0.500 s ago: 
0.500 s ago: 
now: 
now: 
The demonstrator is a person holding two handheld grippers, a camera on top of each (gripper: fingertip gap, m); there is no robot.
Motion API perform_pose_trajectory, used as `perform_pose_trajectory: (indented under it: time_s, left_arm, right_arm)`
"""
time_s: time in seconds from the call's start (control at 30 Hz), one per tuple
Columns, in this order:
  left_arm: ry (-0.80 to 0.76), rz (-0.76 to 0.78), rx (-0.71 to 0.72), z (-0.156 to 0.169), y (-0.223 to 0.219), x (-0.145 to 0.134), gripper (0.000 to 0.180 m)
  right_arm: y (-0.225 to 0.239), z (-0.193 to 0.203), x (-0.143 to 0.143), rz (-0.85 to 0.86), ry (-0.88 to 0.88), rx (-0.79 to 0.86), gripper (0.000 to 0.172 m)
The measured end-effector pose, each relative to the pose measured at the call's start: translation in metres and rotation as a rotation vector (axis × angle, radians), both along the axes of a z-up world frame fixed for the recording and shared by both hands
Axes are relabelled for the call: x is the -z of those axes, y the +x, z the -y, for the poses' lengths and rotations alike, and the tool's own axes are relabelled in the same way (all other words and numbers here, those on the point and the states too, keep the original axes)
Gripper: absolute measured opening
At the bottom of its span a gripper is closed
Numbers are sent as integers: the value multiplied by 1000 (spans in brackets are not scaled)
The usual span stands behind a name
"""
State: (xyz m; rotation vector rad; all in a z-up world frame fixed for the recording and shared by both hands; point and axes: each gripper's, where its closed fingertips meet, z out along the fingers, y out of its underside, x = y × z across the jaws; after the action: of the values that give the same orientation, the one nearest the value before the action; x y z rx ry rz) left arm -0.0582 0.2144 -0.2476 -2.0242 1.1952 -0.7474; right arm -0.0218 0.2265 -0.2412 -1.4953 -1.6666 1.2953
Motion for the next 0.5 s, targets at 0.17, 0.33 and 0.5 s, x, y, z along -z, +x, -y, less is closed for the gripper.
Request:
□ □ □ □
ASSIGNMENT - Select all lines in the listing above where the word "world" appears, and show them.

EXERCISE RESULT -
The measured end-effector pose, each relative to the pose measured at the call's start: translation in metres and rotation as a rotation vector (axis × angle, radians), both along the axes of a z-up world frame fixed for the recording and shared by both hands
State: (xyz m; rotation vector rad; all in a z-up world frame fixed for the recording and shared by both hands; point and axes: each gripper's, where its closed fingertips meet, z out along the fingers, y out of its underside, x = y × z across the jaws; after the action: of the values that give the same orientation, the one nearest the value before the action; x y z rx ry rz) left arm -0.0582 0.2144 -0.2476 -2.0242 1.1952 -0.7474; right arm -0.0218 0.2265 -0.2412 -1.4953 -1.6666 1.2953

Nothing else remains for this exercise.